<<<<

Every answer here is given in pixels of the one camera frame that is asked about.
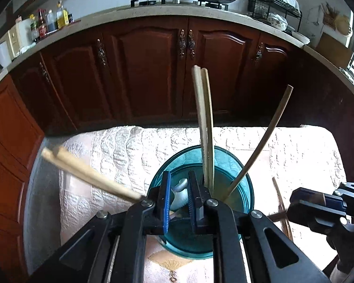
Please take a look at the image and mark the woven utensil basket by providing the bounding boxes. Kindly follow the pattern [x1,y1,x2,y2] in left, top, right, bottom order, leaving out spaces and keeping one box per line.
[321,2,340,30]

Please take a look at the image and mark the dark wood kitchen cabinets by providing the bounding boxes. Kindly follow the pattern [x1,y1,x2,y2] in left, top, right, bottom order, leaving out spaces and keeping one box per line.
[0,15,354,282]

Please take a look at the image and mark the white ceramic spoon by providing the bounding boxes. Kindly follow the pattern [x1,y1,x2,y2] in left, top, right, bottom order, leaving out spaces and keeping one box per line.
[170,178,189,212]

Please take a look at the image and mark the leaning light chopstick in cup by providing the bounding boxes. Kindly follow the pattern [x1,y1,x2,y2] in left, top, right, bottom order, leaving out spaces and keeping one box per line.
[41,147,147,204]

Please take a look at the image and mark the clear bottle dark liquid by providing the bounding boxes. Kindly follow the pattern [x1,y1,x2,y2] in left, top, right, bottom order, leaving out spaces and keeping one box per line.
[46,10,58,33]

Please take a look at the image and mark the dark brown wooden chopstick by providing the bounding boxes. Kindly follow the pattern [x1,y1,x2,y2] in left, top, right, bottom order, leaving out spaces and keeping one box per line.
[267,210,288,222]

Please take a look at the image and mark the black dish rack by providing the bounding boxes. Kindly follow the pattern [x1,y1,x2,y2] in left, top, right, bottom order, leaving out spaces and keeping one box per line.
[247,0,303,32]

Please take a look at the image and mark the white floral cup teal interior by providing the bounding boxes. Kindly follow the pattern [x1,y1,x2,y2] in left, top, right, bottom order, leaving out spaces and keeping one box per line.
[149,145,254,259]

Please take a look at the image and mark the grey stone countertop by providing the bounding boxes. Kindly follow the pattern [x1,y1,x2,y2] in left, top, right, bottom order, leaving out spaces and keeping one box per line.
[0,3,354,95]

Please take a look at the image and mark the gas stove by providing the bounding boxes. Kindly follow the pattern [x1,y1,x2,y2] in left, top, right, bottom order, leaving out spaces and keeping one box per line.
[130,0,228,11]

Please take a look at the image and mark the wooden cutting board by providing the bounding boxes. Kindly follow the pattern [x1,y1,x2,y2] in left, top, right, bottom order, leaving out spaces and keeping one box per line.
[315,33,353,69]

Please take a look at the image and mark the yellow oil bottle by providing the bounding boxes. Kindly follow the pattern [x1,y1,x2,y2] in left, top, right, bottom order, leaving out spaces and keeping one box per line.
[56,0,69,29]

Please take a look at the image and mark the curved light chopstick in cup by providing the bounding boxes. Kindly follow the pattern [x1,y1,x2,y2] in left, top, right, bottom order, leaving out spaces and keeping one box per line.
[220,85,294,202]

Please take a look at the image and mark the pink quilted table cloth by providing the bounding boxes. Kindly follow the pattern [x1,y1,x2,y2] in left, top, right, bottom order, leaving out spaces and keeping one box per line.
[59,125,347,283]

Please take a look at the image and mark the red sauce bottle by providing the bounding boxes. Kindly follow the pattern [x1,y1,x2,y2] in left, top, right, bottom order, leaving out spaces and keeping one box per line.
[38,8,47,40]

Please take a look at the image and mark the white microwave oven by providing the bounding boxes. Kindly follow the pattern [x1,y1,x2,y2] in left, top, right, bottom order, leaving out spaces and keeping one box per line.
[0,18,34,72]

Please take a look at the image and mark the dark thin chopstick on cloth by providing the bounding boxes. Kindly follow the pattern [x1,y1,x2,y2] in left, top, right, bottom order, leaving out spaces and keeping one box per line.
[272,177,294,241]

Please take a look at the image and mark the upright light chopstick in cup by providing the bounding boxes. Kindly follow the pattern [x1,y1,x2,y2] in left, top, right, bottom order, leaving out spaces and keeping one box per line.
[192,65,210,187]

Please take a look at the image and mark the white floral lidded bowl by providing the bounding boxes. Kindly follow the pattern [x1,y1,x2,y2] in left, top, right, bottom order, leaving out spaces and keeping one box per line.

>>>>

Return all material verbatim, pictures omitted.

Every answer here is given in pixels of the one camera frame that is asked about.
Please take a look at the image and mark the woven utensil basket by providing the bounding boxes. Kindly follow the pattern [x1,y1,x2,y2] in left, top, right, bottom order, leaving out spaces and keeping one box per line.
[321,2,340,30]

Please take a look at the image and mark the dark wood kitchen cabinets by providing the bounding boxes. Kindly follow the pattern [x1,y1,x2,y2] in left, top, right, bottom order, leaving out spaces and keeping one box per line.
[0,15,354,282]

Please take a look at the image and mark the white ceramic spoon by providing the bounding boxes. Kindly follow the pattern [x1,y1,x2,y2] in left, top, right, bottom order, leaving out spaces and keeping one box per line.
[170,178,189,212]

Please take a look at the image and mark the leaning light chopstick in cup by providing the bounding boxes. Kindly follow the pattern [x1,y1,x2,y2] in left, top, right, bottom order, leaving out spaces and keeping one box per line.
[41,147,147,204]

Please take a look at the image and mark the clear bottle dark liquid by providing the bounding boxes. Kindly follow the pattern [x1,y1,x2,y2] in left, top, right, bottom order, leaving out spaces and keeping one box per line.
[46,10,58,33]

Please take a look at the image and mark the dark brown wooden chopstick by providing the bounding boxes. Kindly follow the pattern [x1,y1,x2,y2] in left, top, right, bottom order, leaving out spaces and keeping one box per line.
[267,210,288,222]

Please take a look at the image and mark the black dish rack by providing the bounding boxes. Kindly follow the pattern [x1,y1,x2,y2] in left, top, right, bottom order, leaving out spaces and keeping one box per line.
[247,0,303,32]

Please take a look at the image and mark the white floral cup teal interior by providing the bounding boxes. Kindly follow the pattern [x1,y1,x2,y2] in left, top, right, bottom order, leaving out spaces and keeping one box per line.
[149,145,254,259]

Please take a look at the image and mark the grey stone countertop by providing the bounding boxes. Kindly follow the pattern [x1,y1,x2,y2] in left, top, right, bottom order, leaving out spaces and keeping one box per line.
[0,3,354,95]

Please take a look at the image and mark the gas stove by providing the bounding boxes. Kindly follow the pattern [x1,y1,x2,y2] in left, top, right, bottom order, leaving out spaces and keeping one box per line.
[130,0,228,11]

Please take a look at the image and mark the wooden cutting board by providing the bounding boxes. Kindly follow the pattern [x1,y1,x2,y2] in left, top, right, bottom order, leaving out spaces and keeping one box per line.
[315,33,353,69]

Please take a look at the image and mark the yellow oil bottle by providing the bounding boxes. Kindly follow the pattern [x1,y1,x2,y2] in left, top, right, bottom order, leaving out spaces and keeping one box per line.
[56,0,69,29]

Please take a look at the image and mark the curved light chopstick in cup by providing the bounding boxes. Kindly follow the pattern [x1,y1,x2,y2] in left, top, right, bottom order, leaving out spaces and keeping one box per line.
[220,85,294,202]

Please take a look at the image and mark the pink quilted table cloth by providing the bounding boxes. Kindly follow the pattern [x1,y1,x2,y2] in left, top, right, bottom order, leaving out spaces and keeping one box per line.
[59,125,347,283]

Please take a look at the image and mark the red sauce bottle by providing the bounding boxes. Kindly follow the pattern [x1,y1,x2,y2] in left, top, right, bottom order, leaving out spaces and keeping one box per line.
[38,8,47,40]

Please take a look at the image and mark the white microwave oven by providing the bounding boxes. Kindly follow the pattern [x1,y1,x2,y2] in left, top, right, bottom order, leaving out spaces and keeping one box per line.
[0,18,34,72]

Please take a look at the image and mark the dark thin chopstick on cloth by providing the bounding boxes. Kindly follow the pattern [x1,y1,x2,y2] in left, top, right, bottom order, leaving out spaces and keeping one box per line.
[272,177,294,241]

Please take a look at the image and mark the upright light chopstick in cup by providing the bounding boxes. Kindly follow the pattern [x1,y1,x2,y2] in left, top, right, bottom order, leaving out spaces and keeping one box per line.
[192,65,210,187]

Please take a look at the image and mark the white floral lidded bowl by providing the bounding boxes. Kindly follow the pattern [x1,y1,x2,y2] in left, top, right, bottom order, leaving out spaces and keeping one box per line.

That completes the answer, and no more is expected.